The Harriet Miers nomination was one of the few bright moments for conservatives during the Bush administration. Nearly every conservative intellectual outside the precincts of Townhall.com stood up to oppose Miers--not because she wasn't conservative enough or reliable enough--but because she was, by any reasonable standard, neither smart enough nor accomplished enough for the job. Her nomination was the worst of mix of identity politics and cronyism. And for the first time since 9/11, conservatives were willing say, Hold on--I didn't sign up for this.
Clearly, the left has not gotten to that point with Obama. Because if they had, they'd be jumping off the Sotomayor bus rapido. The problem with Sotomayor isn't her politics. She's a lefty. So is Obama. He won and the Dems control the Senate, so that's their prerogative. The problem is that she's a grievance warrior with ideas about race and racialism that are supposed to be out of bounds. Absolutely nobody is making the argument that she's the most intellectually qualified person in America for the gig. And there seems to be at least some evidence that her temperament leaves something to be desired.

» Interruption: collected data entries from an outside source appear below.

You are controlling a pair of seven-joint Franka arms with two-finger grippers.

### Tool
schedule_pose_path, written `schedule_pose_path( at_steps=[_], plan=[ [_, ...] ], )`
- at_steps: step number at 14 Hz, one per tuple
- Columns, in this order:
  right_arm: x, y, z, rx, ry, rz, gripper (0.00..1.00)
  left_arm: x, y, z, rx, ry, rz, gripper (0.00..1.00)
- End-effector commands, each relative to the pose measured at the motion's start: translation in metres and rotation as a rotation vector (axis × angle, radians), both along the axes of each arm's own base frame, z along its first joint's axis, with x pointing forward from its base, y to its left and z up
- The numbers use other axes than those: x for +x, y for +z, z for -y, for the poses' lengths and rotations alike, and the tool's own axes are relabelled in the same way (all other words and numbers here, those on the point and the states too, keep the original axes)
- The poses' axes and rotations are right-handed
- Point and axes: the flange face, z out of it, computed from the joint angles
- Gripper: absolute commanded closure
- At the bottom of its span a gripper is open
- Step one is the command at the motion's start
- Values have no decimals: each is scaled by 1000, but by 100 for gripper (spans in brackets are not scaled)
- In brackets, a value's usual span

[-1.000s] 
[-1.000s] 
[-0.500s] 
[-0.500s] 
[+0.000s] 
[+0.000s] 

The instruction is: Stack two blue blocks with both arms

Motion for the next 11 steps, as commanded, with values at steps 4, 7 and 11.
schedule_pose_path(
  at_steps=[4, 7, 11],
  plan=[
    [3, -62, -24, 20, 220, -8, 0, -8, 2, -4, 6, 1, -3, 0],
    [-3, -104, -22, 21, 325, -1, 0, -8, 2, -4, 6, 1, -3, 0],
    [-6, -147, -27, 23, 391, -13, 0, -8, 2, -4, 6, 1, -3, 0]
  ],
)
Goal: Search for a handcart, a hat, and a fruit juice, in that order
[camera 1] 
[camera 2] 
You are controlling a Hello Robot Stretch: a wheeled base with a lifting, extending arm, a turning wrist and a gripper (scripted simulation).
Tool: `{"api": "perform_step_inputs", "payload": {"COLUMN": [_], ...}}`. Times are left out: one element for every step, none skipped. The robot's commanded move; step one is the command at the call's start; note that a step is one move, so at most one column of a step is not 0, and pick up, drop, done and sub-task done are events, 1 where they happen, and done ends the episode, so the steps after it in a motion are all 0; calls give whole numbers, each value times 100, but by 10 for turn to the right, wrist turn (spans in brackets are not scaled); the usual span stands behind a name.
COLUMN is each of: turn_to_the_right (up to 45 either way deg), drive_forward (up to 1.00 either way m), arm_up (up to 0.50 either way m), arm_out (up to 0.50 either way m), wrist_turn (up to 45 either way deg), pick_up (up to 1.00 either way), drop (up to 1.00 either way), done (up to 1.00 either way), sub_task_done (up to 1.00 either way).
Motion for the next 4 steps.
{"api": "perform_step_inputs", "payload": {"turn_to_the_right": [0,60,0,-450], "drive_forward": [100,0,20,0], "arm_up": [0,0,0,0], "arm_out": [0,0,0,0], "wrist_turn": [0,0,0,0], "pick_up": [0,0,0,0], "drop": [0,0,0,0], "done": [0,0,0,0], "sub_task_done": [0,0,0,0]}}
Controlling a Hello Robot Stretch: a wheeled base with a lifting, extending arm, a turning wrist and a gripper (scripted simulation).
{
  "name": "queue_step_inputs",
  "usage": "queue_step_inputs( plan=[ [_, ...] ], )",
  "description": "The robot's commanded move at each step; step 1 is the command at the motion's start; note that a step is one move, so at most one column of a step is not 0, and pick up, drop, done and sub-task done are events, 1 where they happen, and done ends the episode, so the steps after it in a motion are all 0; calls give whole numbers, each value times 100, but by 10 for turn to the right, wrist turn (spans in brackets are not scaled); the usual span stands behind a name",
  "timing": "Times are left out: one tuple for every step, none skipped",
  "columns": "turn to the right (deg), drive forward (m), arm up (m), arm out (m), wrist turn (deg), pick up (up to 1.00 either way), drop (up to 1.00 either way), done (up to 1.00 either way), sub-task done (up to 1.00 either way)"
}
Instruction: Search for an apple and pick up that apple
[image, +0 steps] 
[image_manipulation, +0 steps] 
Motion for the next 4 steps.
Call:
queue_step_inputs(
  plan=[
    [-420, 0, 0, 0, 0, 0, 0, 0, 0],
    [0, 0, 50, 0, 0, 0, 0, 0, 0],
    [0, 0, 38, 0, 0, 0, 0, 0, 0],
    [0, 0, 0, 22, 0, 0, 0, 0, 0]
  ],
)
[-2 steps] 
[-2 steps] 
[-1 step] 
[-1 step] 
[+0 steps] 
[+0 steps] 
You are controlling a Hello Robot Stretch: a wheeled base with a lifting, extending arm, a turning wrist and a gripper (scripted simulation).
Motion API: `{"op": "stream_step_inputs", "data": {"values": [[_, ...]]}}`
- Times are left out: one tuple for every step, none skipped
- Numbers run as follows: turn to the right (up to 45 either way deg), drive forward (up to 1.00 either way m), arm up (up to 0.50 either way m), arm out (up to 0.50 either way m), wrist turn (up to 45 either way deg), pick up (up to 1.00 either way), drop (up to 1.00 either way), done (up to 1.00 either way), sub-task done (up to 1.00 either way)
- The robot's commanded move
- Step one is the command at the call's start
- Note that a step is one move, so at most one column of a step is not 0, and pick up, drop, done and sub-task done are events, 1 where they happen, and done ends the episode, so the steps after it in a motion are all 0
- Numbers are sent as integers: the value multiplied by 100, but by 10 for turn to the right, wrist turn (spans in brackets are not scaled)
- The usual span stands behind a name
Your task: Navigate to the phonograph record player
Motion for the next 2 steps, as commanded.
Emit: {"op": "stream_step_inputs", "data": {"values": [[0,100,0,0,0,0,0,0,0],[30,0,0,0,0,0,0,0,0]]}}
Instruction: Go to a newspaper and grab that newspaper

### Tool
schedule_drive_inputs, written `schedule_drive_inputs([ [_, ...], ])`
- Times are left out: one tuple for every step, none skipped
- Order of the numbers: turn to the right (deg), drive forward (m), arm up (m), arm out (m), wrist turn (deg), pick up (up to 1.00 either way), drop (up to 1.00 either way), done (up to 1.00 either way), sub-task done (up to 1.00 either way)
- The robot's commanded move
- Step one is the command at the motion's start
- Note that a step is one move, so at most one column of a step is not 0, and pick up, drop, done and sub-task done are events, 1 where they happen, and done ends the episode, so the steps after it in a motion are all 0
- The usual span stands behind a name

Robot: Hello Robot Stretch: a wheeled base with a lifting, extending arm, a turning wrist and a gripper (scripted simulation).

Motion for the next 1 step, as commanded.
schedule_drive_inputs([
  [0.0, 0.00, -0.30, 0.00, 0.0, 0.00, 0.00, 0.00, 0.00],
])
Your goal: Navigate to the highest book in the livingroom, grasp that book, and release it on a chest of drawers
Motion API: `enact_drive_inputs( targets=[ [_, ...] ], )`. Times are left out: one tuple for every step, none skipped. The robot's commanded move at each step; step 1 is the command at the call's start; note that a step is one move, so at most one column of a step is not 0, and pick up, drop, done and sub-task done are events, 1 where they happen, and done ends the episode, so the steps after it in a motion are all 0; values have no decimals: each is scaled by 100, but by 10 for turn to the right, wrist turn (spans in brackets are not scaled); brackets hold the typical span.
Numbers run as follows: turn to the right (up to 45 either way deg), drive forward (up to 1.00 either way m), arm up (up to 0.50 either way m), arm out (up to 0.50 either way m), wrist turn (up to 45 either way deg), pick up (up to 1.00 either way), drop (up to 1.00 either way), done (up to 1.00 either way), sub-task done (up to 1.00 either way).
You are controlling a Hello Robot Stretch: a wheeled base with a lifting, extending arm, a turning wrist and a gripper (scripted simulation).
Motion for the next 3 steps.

President Obama can appoint--and probably get confirmed--anybody he wants. So why not pick a devastatingly smart lefty? Was Elena Kagan busy? Was Cass Sunstein out of town? Shouldn't the left demand as much from Obama? After all, nearly anyone can give you the vote you want. It takes a good deal more to advance or defend an agenda. If I was a liberal Obama supporter, I'd be pretty despondent right about now.
(Mind you, there's one other possibility: It could be that the left sees identity politics itself as the core of their intellectual belief system. In which case they could rightly view the Sotomayor nomination as a victory, the medium being the message and all that.)
But all the evidence suggests that the left is in for a penny, in for a pound.
Obama keeps disappointing them--wiretapping; no Iraq withdrawal; an escalation in Afghanistan; support for torture; no movement on gay issues; little transparency--and they keep rolling right along with him.
Of course, on the one hand, you dance with the one that brought you. On the other, take a look at the GOP to see what loyalty in the face of mistakes gets you at the end of the day.
If you'll recall, liberals were thrilled with the idea of Harriet Miers being on the Supreme Court. They were prepared to pound the table and vote against her, but they thought she was the best they (if not the country or the law) could hope for. Conservatives are now in a similar position.
PS: The Gormogons note that in his introduction to Sotomajor, President Obama said that SCOTUS judges have to interpret principles first more on paper "20 centuries ago."
It sure is great to have a con-law scholar as president.
Update: Hugh Hewitt--pro-Miers and pro-Sotomayor! Paint the map red!
1 day ago
4 comments:
I find it interesting that her intellectual credentials are not that she's been a brilliant jurist, but that she graduated top of her class at Princeton and Phi Beta Kappa. Sounds like she made law review and Stephen Carter said today on NPR that she was "one of the best" on the bench, which seems to be to be damning with faint praise. -K.
Seems to me that the way the Dems see the Supreme Court, they must be responsible for the beyond stupid insistence that MLB All-Star teams must have one player per club.
There is no doubt in my mind that the Left (or least the great lot of them) really do see identity politics itself as the core of their intellectual belief system.
I'd echo Jeff - when I worked on the Hill (in a Dem office) I saw this kind of stuff time and time again - basically celebrating someone or something for the symbolism provided, not for the actual result or competence.
In fact, when Pelosi and Hoyer were vying for the minority leader position, I repeatedly heard the argument in favor of Pelosi that basically went like this "we're the party of minorities and women, and therefore breaking new ground by selecting a woman for this post and ramming that point home is more important than competence." The member I worked for hated her and thought she was an idiot and voted for Hoyer, which literally left one female staffer in tears.
Wait a minute. Her credentials are BETTER than Rehnquist's were, better than Souter's, better than Thomas', and far better than O'Connor's. She was in the top 10% of her class at two elite institutions. She's been a judge, been in private practice, and been a prosecutor. Harriet Miers isn't close to being in that league.
Had Obama picked Kagan or Sunstein, the right would be screaming that they were ivory tower denizens with no business or real world experience: wicked smart often makes pretty dumb decisions on actual real world cases. (See, e.g. Kelo).